The U.S. currency rose as high as 111.165 yen for the first time since March 26, 2020, before easing back slightly to 111.055.
The dollar index, which measures the greenback against six counterparts, held just below a 2 1/2-month top of 92.451 reached Wednesday, edging up on the day to 92.402.
The index posted its best month since November 2016 in June, driven by the Fed’s surprise hawkish shift in the middle of that month, when policymakers signaled two interest rate hikes by
the end of 2023.
Traders are looking to Friday’s U.S. nonfarm payrolls report for confirmation of that outlook, with economists polled by Reuters expecting a gain of 700,000 jobs last month, compared with 559,000 in May, and an unemployment rate of 5.7% versus 5.8% in the previous month.
The yield on the benchmark 10-year Treasury note rose less a basis point to 1.475% at 3:50 a.m.

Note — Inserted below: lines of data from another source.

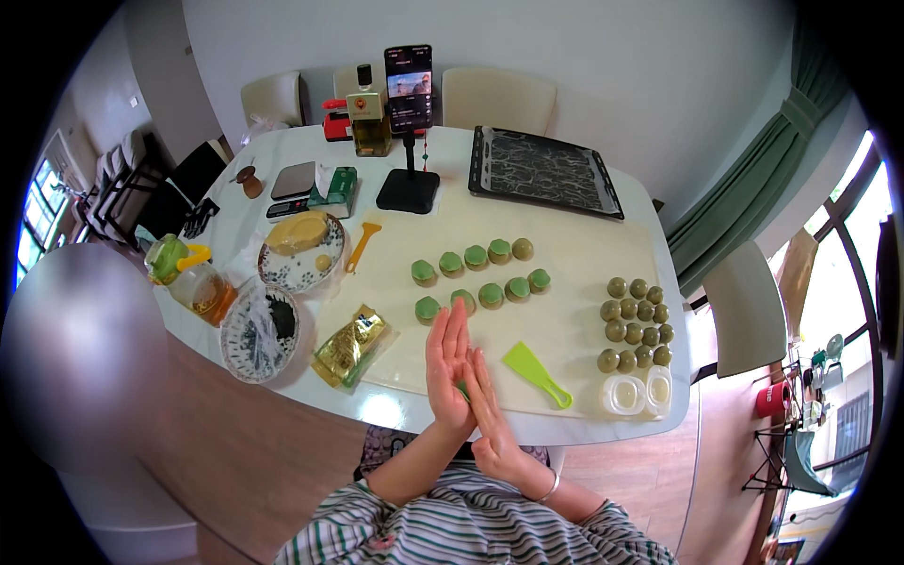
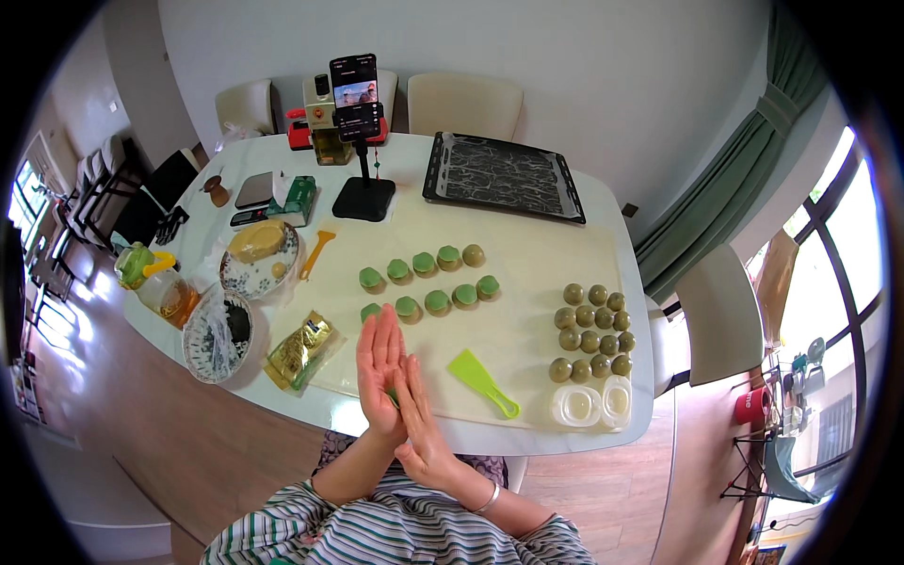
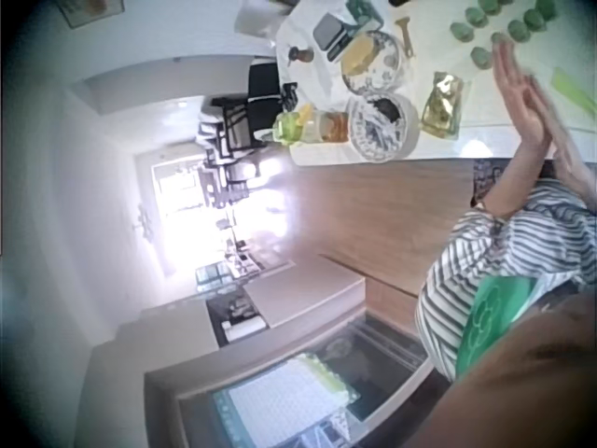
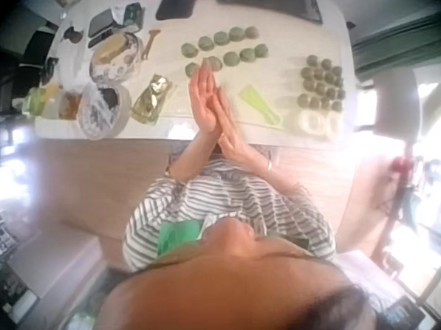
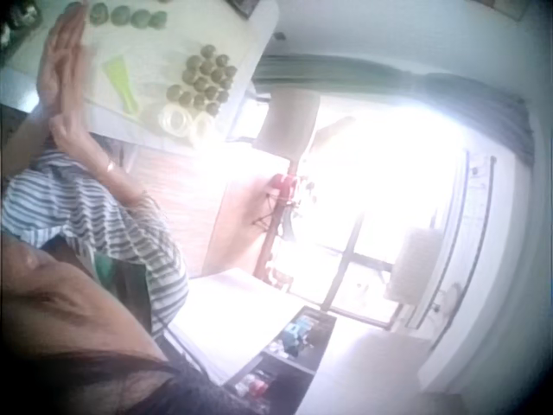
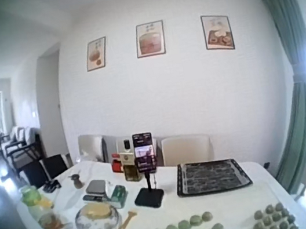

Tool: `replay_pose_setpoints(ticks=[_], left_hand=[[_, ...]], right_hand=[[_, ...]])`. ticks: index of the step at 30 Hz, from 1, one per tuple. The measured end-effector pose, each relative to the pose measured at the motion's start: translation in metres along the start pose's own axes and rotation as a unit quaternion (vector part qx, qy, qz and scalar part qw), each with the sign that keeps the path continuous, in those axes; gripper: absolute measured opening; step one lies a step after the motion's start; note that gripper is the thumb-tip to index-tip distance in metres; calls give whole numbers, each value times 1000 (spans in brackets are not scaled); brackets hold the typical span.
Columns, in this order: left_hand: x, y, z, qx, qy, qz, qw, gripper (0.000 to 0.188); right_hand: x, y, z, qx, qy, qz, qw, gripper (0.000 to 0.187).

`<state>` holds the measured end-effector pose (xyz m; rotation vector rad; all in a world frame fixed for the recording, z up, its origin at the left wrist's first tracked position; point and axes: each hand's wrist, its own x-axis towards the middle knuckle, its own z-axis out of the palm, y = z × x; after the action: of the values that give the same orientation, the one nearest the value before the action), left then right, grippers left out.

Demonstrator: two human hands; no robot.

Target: The person assembles small round food items by rolling green dough into balls and placing them on top of beige dough balls arranged on a white table. The person uses a green plastic scraper to help shape the green dough and a small spoon to scoop filling from a gold packet. The finished items are placed in neat rows on the table.

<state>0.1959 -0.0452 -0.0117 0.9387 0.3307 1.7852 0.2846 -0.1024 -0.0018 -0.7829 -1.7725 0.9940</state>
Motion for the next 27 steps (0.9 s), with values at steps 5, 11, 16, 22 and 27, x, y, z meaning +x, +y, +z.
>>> replay_pose_setpoints(ticks=[5, 11, 16, 22, 27], left_hand=[[13, 7, -12, 94, 11, 51, 994, 73], [5, 6, -11, -180, 47, -104, 977, 75], [3, 15, -7, -261, 35, -193, 945, 65], [4, 28, 5, -290, 102, -223, 925, 57], [-2, 21, 0, -230, 120, -244, 934, 60]], right_hand=[[-6, -5, 7, -7, -49, -56, 997, 105], [4, 3, -3, -236, -99, -120, 959, 107], [17, -6, -19, -293, -107, -157, 937, 95], [17, -3, -28, -273, -84, -186, 940, 90], [6, 1, -20, -219, -55, -152, 962, 89]])
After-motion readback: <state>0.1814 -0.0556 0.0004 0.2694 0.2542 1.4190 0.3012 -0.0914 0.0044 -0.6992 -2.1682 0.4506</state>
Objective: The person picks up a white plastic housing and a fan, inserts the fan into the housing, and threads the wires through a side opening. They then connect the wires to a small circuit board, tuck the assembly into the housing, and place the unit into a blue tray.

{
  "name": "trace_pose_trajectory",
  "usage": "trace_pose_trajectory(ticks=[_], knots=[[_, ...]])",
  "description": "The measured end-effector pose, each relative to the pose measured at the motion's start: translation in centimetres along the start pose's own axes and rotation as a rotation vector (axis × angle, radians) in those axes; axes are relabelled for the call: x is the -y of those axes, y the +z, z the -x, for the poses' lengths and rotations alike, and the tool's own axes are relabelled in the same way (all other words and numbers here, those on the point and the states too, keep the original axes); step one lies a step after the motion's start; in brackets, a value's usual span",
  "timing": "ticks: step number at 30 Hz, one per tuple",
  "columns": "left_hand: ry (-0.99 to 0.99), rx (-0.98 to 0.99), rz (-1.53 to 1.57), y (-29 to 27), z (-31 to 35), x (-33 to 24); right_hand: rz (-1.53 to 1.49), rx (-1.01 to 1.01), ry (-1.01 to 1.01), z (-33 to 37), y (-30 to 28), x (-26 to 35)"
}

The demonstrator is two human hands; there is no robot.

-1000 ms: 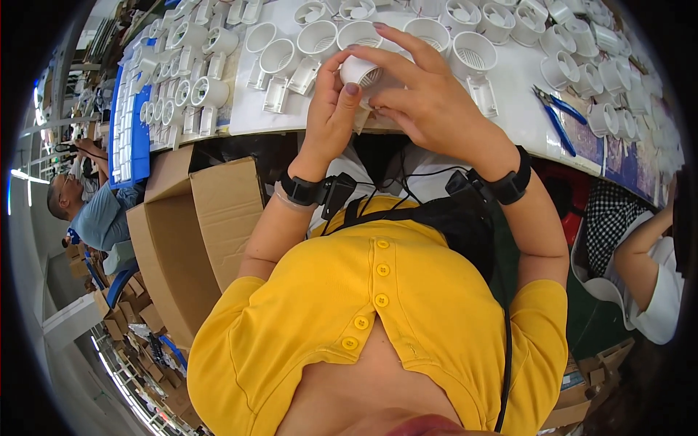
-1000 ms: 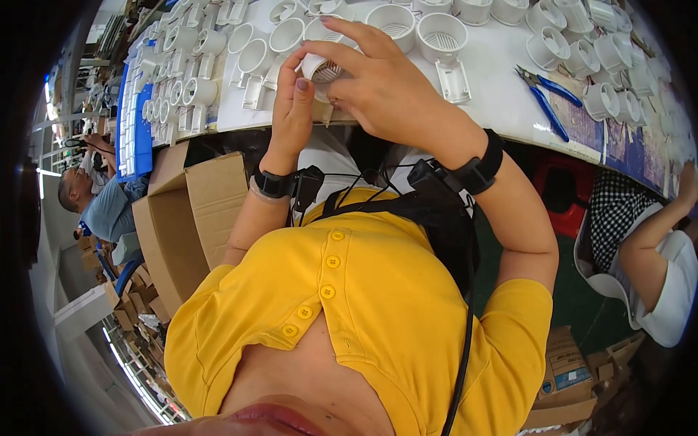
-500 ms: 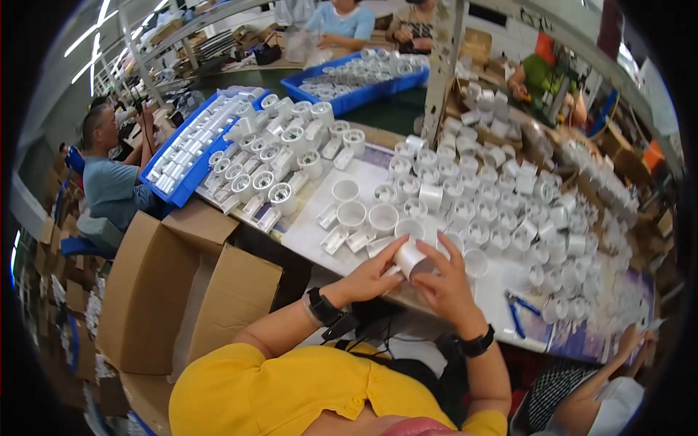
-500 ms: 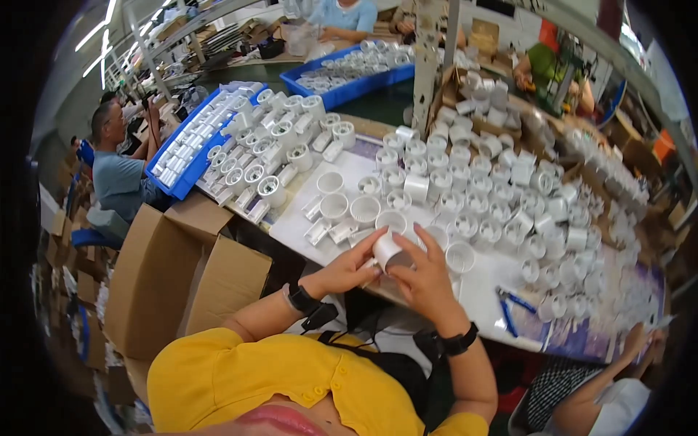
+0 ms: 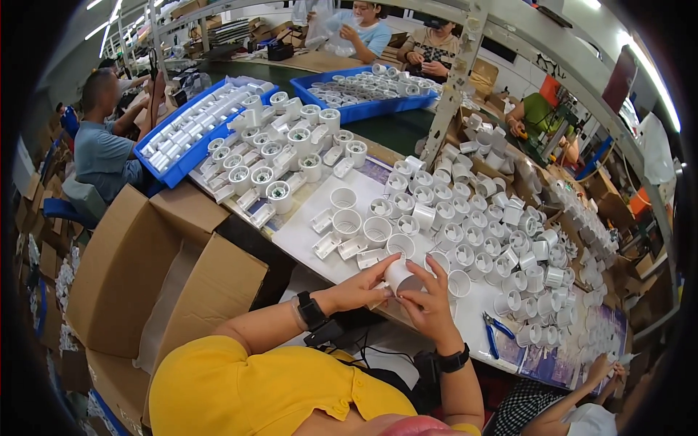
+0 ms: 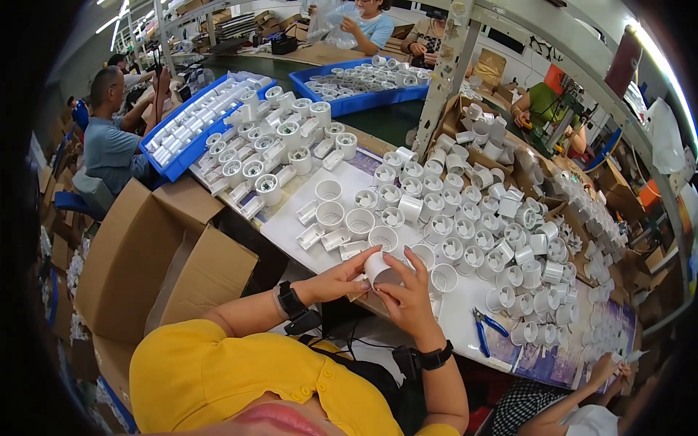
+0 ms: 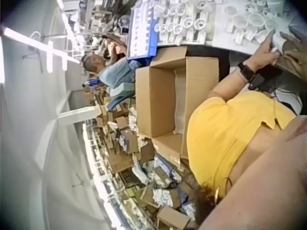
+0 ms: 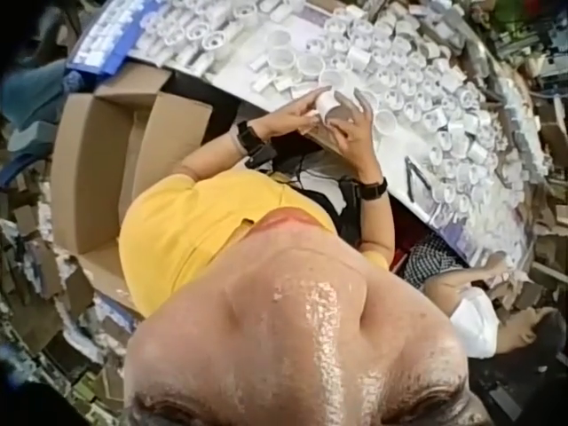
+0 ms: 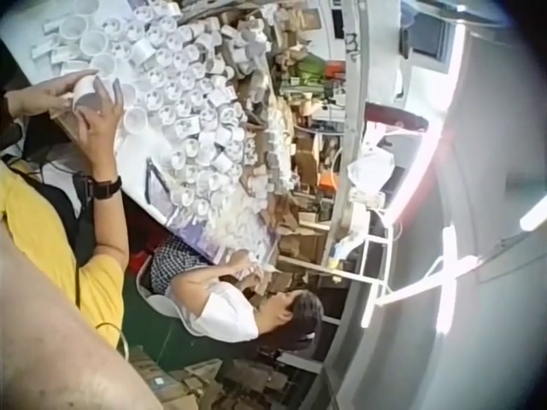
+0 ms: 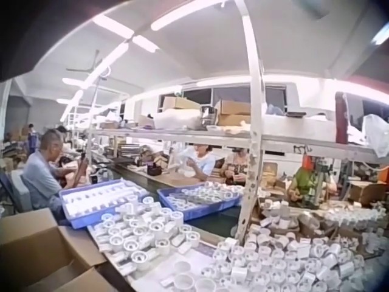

ET. The yield on the 30-year Treasury bond advanced to 2.101%. Yields move inversely to prices.
· Yuan extends losses after worst month since Aug 2019
China's yuan extended losses against the dollar on Thursday, after posting its biggest monthly drop since August 2019, dragged lower by broad strength in the greenback in global markets.
But trading was tepid as temporary closures of some major
state-run banks in Beijing for the 100th anniversary celebrations of the Chinese Communist Party on July 1 had thinned volumes and liquidity, traders said.
Prior to the market opening, the People's Bank of China
(PBOC) set the midpoint rate at a near one-week low
of 6.4709 per dollar, 108 pips or 0.17% weaker than the previous fix of 6.4601.